• _Task item_:
Show every line of the data below that includes the word "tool".

• _Input data_:

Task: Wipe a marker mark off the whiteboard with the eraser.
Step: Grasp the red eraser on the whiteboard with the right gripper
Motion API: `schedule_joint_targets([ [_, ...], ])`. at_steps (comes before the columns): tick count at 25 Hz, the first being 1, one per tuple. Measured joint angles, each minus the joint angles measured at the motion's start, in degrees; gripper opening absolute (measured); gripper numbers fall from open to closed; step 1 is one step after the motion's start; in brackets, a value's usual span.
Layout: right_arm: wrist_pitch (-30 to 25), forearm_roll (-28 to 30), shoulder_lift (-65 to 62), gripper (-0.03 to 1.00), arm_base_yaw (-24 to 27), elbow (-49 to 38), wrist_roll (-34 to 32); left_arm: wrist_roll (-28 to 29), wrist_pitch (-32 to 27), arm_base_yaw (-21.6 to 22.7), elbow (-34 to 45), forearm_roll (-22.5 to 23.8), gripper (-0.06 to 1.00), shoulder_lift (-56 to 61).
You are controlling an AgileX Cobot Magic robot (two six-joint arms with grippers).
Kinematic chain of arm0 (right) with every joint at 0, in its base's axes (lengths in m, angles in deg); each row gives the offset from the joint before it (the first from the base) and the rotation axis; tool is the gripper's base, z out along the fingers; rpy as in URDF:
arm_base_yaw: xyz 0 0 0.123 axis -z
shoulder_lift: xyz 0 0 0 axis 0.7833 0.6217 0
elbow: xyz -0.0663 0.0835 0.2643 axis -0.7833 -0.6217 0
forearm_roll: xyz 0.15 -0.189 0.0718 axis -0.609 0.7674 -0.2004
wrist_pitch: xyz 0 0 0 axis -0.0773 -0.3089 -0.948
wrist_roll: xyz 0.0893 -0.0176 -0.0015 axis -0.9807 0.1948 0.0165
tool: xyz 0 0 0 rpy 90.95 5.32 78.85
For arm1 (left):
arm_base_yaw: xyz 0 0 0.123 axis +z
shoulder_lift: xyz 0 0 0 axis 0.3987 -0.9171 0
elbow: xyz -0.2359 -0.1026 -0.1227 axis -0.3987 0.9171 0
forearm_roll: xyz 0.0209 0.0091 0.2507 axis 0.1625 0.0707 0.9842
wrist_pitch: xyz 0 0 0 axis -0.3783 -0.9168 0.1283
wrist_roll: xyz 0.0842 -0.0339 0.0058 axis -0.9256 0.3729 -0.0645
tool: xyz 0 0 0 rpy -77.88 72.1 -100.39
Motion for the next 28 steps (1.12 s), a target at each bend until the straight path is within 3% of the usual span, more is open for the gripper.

• _Expected answer_:
Kinematic chain of arm0 (right) with every joint at 0, in its base's axes (lengths in m, angles in deg); each row gives the offset from the joint before it (the first from the base) and the rotation axis; tool is the gripper's base, z out along the fingers; rpy as in URDF:
tool: xyz 0 0 0 rpy 90.95 5.32 78.85
tool: xyz 0 0 0 rpy -77.88 72.1 -100.39

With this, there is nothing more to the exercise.